Butter Beans Nutrition: Key Vitamins, Minerals, and Calories Explained
Introduction:Butter Beans Nutrition
Imagine a world where healthy eating doesn’t have to be complicated. You’re looking for a simple, affordable, and nutritious food to add to your diet—one that fuels your body, keeps you satisfied, and provides essential vitamins and minerals. Enter butter beans. These creamy, nutrient-packed legumes are more than just a side dish; they’re a powerhouse of health benefits. Whether you want to boost your energy, improve digestion, or maintain heart health, butter beans deserve a spot on your plate.
In this in-depth guide, you’ll learn everything you need to know about butter beans’ nutrition, from their calorie content to their key vitamins and minerals. We’ll also explore their health benefits, the best ways to prepare them, and answer common questions to help you make the most of this superfood.
Table of Contents
What Are Butter Beans ?
Butter beans, also known as lima beans, are a type of legume that have been cultivated for centuries. Their mild, buttery flavor and creamy texture make them a favorite in soups, stews, and salads. You can find them in different forms—fresh, dried, and canned—making them a versatile addition to any kitchen.

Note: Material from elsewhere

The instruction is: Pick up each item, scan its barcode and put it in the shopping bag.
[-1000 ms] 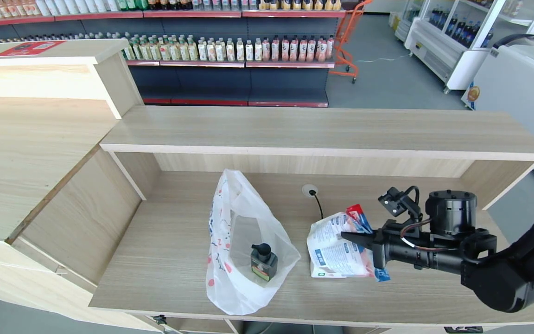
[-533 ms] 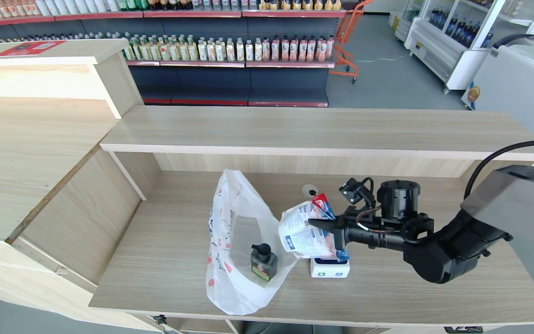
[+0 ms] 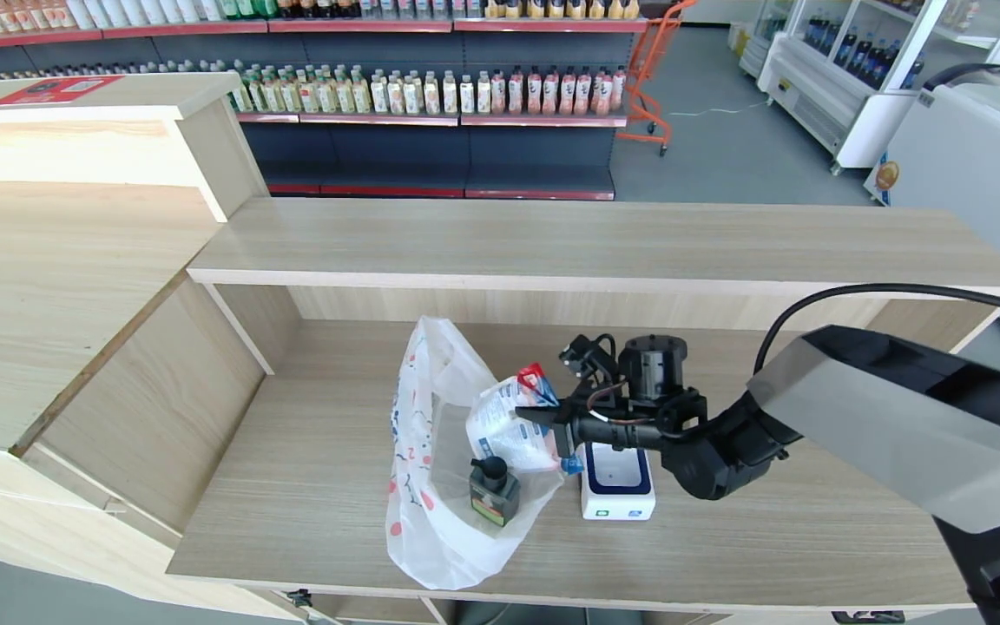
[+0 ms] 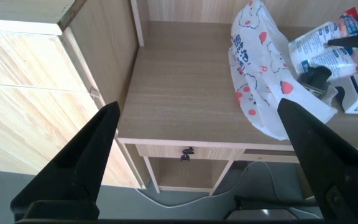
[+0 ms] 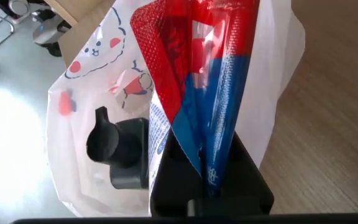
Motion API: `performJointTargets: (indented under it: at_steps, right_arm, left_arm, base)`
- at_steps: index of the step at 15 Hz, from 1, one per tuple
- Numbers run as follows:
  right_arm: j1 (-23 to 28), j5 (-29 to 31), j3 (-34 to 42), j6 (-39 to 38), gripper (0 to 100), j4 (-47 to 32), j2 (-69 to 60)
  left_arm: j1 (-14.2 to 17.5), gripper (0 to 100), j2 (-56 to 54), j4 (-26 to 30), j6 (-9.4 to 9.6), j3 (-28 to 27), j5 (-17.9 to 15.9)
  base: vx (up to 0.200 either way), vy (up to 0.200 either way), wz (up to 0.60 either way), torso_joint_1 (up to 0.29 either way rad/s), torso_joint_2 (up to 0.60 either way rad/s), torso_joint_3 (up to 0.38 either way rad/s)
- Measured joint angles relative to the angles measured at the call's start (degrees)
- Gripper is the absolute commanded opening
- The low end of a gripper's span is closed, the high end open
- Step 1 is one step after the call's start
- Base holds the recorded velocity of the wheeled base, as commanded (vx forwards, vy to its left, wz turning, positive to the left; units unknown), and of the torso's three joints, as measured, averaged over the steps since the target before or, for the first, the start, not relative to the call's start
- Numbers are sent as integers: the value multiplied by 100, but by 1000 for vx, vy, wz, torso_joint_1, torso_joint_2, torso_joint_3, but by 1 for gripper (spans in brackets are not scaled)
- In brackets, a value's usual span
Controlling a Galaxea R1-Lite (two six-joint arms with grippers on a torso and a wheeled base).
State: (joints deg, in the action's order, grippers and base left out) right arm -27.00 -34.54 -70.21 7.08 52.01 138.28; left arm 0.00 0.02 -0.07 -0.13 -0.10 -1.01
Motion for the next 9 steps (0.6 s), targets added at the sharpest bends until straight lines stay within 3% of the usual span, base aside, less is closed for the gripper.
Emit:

Nutritional Profile of Butter Beans
Calories and Macronutrient Breakdown
Understanding the calorie and macronutrient profile of butter beans can help you incorporate them into your diet effectively.

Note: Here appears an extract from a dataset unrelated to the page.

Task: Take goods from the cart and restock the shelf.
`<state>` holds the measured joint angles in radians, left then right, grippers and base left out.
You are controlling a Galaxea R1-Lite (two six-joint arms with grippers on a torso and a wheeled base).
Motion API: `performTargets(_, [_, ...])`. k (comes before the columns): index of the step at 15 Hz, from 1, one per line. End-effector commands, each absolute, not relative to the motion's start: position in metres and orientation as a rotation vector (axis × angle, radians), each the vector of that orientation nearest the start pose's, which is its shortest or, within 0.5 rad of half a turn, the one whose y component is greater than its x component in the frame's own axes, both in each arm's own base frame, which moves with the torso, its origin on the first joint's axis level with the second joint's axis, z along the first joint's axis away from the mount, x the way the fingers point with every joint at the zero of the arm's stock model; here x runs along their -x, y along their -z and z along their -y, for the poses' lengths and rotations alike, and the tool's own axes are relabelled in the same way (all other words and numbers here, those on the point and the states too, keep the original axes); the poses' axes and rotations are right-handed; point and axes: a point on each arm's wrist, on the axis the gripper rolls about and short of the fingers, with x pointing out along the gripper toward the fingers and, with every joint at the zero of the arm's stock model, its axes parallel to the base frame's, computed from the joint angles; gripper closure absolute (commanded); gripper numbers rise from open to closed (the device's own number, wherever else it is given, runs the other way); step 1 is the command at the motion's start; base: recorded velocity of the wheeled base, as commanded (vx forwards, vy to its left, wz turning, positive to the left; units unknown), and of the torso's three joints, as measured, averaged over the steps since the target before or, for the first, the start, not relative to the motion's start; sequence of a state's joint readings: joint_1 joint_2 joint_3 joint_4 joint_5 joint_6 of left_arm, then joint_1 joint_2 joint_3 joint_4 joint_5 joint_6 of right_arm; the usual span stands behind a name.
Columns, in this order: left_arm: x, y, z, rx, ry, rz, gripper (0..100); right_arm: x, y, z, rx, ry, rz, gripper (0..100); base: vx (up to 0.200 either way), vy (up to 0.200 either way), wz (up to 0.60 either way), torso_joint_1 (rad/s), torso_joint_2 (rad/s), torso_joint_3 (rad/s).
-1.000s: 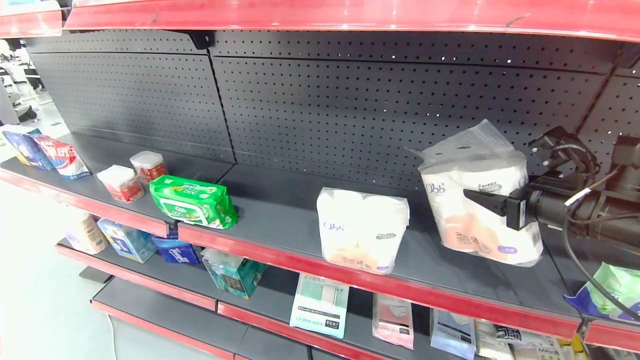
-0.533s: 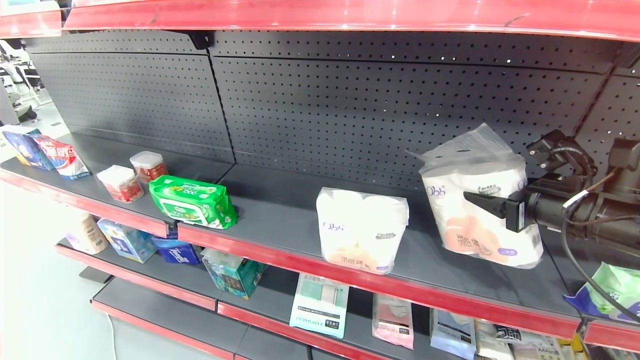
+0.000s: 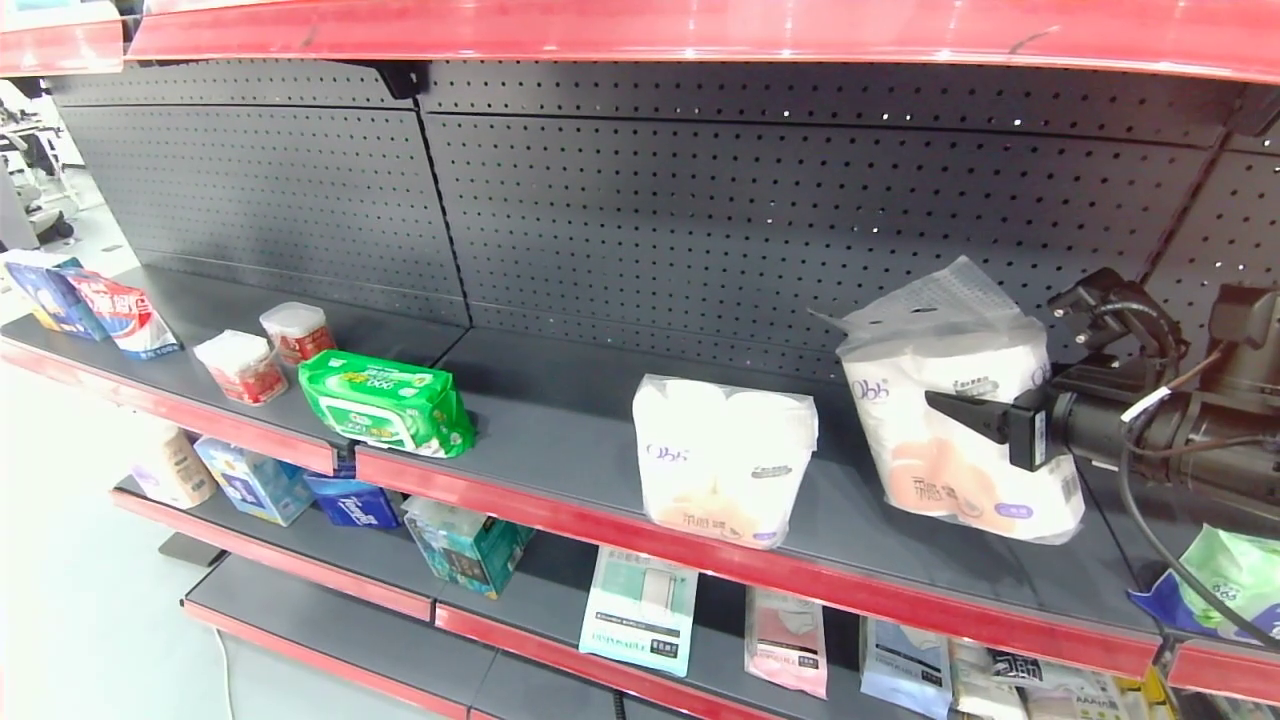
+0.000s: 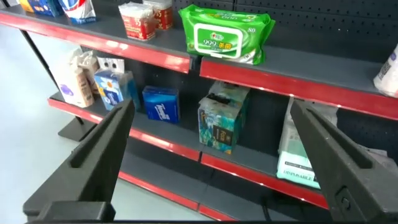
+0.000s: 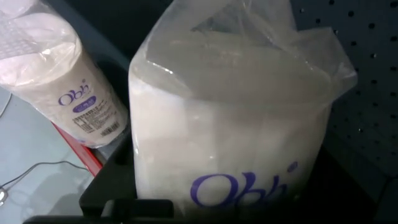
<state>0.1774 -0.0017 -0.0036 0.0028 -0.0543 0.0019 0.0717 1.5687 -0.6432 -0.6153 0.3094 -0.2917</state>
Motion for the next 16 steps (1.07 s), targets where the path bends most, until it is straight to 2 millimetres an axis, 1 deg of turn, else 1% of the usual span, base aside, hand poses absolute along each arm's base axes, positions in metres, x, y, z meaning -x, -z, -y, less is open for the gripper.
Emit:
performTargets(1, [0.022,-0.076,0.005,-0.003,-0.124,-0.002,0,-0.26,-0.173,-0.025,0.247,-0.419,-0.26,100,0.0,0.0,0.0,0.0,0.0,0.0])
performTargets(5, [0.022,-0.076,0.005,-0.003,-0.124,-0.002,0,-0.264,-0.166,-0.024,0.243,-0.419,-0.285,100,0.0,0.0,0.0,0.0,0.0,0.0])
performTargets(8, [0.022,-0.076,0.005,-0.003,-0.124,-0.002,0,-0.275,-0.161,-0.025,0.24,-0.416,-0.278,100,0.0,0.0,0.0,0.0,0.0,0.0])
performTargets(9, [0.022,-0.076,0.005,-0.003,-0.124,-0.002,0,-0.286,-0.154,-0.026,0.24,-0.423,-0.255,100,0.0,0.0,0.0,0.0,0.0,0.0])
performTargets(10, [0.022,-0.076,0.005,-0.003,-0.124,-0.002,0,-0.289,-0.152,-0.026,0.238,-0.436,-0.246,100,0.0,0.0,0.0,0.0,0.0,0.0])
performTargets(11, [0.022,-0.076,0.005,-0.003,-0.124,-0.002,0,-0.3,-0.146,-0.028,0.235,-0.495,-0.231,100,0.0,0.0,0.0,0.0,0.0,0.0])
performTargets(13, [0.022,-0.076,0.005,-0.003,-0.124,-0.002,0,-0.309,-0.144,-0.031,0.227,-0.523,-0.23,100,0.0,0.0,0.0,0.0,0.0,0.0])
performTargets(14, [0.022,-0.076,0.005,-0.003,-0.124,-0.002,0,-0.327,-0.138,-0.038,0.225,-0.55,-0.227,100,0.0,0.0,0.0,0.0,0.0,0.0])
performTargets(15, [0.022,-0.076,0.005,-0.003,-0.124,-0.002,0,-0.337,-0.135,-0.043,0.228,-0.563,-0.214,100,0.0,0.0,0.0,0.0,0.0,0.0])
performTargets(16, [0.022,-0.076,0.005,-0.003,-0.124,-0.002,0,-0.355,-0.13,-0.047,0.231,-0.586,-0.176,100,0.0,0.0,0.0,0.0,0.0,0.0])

- Calories: About 115 kcal per 100g (cooked)
- Protein: 7.8g – essential for muscle growth and repair
- Carbohydrates: 20.2g – providing sustained energy
- Dietary Fiber: 7.0g – aiding digestion and promoting gut health
- Fats: 0.4g – minimal fat content makes them heart-healthy
Key Vitamins in Butter Beans
- Folate (Vitamin B9) – Crucial for red blood cell formation and brain function.

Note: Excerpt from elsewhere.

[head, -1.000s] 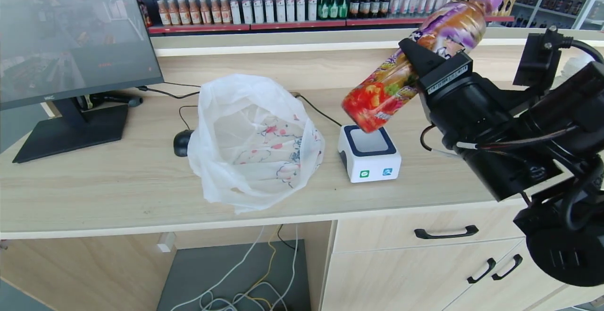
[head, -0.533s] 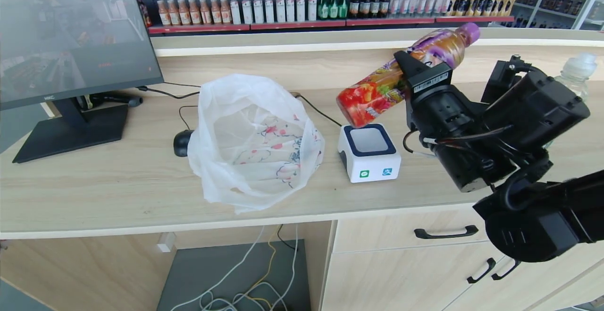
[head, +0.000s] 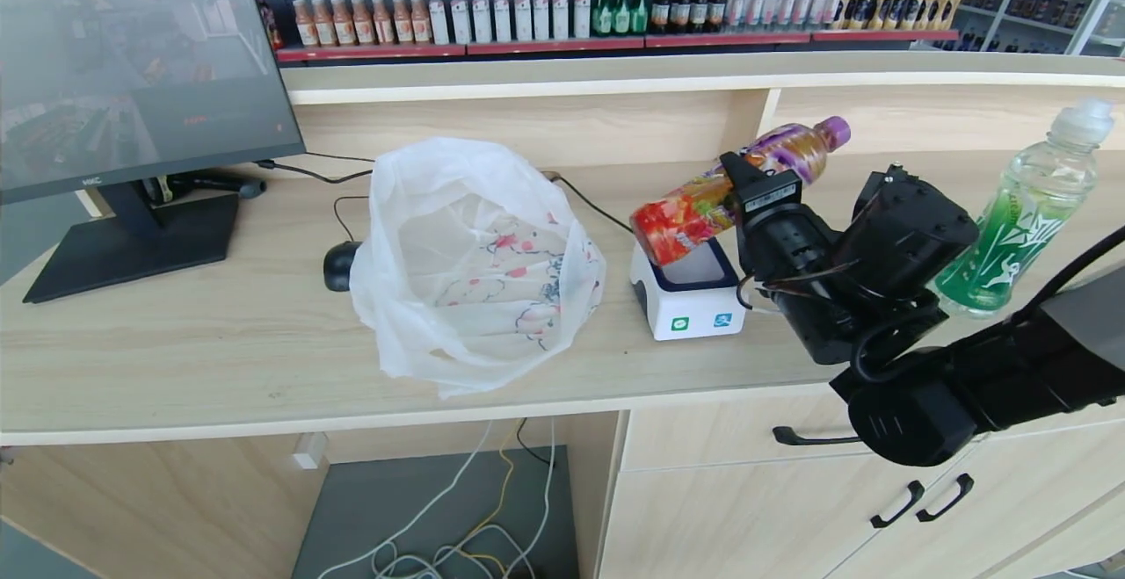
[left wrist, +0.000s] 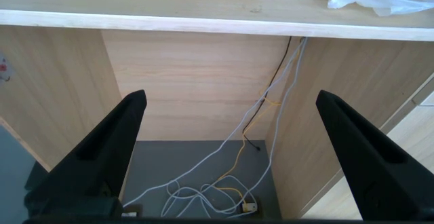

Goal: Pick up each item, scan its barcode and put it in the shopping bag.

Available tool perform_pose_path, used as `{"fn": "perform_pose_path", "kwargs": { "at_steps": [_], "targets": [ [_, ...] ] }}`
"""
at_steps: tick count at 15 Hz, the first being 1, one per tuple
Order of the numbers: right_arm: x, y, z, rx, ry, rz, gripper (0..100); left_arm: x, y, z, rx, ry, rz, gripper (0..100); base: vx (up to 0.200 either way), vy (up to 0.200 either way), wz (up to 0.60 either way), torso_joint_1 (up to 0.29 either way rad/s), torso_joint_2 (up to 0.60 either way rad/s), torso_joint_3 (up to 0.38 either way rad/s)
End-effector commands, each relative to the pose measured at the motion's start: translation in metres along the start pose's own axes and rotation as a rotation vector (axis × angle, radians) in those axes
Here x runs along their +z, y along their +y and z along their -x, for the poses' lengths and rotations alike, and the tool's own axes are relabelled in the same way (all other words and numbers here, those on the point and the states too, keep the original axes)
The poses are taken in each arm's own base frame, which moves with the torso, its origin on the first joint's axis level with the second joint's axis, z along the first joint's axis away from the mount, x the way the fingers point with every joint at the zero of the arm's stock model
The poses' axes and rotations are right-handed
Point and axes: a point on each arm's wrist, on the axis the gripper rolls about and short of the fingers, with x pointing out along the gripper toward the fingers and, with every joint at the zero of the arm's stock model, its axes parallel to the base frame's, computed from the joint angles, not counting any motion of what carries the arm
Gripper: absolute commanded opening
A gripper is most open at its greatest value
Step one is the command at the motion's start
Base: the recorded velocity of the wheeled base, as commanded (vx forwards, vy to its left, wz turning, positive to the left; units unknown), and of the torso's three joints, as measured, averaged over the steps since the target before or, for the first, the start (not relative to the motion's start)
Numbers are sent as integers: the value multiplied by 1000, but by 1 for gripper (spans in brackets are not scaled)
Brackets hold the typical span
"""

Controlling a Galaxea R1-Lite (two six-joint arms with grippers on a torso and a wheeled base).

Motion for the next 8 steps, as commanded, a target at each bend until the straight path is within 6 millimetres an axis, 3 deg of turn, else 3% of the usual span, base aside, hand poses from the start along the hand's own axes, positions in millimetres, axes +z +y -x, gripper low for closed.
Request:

- Thiamine (Vitamin B1) – Helps convert food into energy and supports nerve function.
- Vitamin K – Important for blood clotting and bone strength.
Essential Minerals in Butter Beans
- Iron – Supports oxygen transport in the blood, preventing anemia.
- Magnesium – Helps maintain muscle and nerve function.
- Potassium – Essential for balancing blood pressure and hydration.
- Zinc – Boosts immunity and supports metabolic function.
Health Benefits of Butter Beans
1. Promotes Heart Health
- High fiber content helps lower bad cholesterol (LDL), reducing heart disease risk.
- Potassium regulates blood pressure, keeping your heart in check.
2. Aids Digestion and Gut Health
- The rich fiber content prevents constipation and promotes a healthy digestive system.
- Butter beans act as a prebiotic, feeding beneficial gut bacteria.
3. Supports Weight Management
- Keeps you fuller for longer, reducing overeating.
- Low in fat and calories, making them an excellent food for weight loss.
4. Regulates Blood Sugar Levels
- Complex carbohydrates prevent sugar spikes and crashes.
- Fiber slows glucose absorption, keeping energy levels stable.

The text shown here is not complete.